If a line in the data below contains "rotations", copy it.

Stored items from a collection:
=====

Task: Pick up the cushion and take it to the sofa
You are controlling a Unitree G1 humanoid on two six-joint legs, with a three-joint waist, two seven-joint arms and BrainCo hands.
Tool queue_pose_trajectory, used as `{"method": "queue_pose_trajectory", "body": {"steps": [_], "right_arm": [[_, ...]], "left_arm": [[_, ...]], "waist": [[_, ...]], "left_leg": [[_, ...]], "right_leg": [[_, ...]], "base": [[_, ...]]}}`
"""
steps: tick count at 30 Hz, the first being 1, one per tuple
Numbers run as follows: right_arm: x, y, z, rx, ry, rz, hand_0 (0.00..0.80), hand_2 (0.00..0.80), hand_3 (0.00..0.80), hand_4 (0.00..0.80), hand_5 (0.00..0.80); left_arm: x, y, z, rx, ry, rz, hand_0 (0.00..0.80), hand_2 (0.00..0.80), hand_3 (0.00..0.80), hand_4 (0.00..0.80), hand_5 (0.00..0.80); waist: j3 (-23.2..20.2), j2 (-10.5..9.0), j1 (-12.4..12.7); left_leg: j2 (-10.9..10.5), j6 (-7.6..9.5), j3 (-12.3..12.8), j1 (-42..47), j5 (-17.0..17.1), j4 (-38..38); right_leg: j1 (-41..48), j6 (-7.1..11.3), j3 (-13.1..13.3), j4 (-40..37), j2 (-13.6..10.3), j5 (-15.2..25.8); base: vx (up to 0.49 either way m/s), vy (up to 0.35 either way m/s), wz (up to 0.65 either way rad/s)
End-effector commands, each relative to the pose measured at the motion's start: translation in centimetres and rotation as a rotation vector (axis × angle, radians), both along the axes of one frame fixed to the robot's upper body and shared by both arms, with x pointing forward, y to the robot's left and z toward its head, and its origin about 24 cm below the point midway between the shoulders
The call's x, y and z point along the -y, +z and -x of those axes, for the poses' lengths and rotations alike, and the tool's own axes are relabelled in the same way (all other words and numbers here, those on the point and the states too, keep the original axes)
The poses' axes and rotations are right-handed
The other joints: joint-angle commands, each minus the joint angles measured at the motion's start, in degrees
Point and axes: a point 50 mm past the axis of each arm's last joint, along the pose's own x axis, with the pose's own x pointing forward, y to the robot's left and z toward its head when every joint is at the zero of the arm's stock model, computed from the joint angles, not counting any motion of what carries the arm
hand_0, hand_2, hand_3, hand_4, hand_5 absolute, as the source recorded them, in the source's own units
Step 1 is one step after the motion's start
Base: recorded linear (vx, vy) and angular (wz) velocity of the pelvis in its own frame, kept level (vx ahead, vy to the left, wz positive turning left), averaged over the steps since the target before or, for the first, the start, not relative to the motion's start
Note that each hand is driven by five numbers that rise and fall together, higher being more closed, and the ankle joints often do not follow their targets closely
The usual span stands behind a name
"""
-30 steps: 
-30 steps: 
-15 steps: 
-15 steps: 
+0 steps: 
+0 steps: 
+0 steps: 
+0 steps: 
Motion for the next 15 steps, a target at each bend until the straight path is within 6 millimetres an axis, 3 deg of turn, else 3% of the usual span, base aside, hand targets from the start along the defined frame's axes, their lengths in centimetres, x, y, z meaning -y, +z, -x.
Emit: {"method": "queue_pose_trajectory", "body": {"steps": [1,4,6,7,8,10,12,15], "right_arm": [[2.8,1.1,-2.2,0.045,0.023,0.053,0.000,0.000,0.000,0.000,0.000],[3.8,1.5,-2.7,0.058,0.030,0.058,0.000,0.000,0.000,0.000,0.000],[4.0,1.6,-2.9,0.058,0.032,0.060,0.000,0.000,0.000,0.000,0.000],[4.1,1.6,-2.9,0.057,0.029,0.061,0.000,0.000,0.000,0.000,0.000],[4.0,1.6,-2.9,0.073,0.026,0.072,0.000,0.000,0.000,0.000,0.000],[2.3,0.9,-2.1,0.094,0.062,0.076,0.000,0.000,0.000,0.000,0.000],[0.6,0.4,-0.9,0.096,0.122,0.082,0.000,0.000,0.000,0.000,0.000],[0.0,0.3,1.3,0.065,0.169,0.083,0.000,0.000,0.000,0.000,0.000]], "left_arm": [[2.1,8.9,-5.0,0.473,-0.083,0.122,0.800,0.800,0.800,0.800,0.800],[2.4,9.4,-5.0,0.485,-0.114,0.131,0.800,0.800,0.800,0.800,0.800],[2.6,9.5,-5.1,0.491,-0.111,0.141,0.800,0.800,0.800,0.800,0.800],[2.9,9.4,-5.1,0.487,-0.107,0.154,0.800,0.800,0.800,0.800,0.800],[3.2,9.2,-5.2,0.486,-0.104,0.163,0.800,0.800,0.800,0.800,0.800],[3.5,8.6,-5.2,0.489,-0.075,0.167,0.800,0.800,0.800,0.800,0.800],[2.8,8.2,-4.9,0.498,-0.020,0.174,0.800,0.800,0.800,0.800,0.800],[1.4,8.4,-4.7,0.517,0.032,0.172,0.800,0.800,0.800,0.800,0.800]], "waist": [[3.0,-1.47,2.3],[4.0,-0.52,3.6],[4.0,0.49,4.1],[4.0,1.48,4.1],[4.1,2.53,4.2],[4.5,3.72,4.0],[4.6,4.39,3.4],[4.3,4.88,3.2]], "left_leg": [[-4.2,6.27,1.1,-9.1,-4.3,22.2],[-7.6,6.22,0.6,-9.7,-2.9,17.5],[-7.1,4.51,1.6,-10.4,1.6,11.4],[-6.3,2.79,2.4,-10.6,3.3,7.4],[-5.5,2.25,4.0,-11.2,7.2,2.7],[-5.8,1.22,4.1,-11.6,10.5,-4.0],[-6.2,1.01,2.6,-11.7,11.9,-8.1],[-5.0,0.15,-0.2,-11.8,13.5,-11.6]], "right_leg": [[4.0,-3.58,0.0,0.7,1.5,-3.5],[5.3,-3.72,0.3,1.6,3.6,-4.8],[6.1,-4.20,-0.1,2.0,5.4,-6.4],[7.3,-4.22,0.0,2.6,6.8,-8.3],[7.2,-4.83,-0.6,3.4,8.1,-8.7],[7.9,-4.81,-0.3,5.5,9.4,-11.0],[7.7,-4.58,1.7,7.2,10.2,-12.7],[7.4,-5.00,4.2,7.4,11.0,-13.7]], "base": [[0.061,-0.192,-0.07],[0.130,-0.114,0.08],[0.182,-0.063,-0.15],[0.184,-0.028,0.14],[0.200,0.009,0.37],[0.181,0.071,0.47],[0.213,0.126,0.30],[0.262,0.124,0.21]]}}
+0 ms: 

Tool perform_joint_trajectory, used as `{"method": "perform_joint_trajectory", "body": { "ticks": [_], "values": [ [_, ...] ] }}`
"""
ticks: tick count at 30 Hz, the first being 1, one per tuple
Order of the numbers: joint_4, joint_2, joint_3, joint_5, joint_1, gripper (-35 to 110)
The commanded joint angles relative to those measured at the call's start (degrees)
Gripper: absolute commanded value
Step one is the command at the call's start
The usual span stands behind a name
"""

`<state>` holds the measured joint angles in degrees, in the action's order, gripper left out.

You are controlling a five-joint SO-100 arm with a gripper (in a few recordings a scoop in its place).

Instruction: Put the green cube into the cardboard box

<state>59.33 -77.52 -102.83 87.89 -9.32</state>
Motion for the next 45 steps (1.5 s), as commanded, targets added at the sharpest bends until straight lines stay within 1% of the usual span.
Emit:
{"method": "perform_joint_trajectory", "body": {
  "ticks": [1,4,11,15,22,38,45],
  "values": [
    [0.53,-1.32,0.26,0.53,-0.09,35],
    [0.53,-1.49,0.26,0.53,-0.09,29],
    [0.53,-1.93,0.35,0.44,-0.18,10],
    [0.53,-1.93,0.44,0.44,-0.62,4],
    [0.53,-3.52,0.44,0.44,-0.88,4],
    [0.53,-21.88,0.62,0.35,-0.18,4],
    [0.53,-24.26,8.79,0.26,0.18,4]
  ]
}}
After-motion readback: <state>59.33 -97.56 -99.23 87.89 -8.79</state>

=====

Your solution -
The call's x, y and z point along the -y, +z and -x of those axes, for the poses' lengths and rotations alike, and the tool's own axes are relabelled in the same way (all other words and numbers here, those on the point and the states too, keep the original axes)
The poses' axes and rotations are right-handed

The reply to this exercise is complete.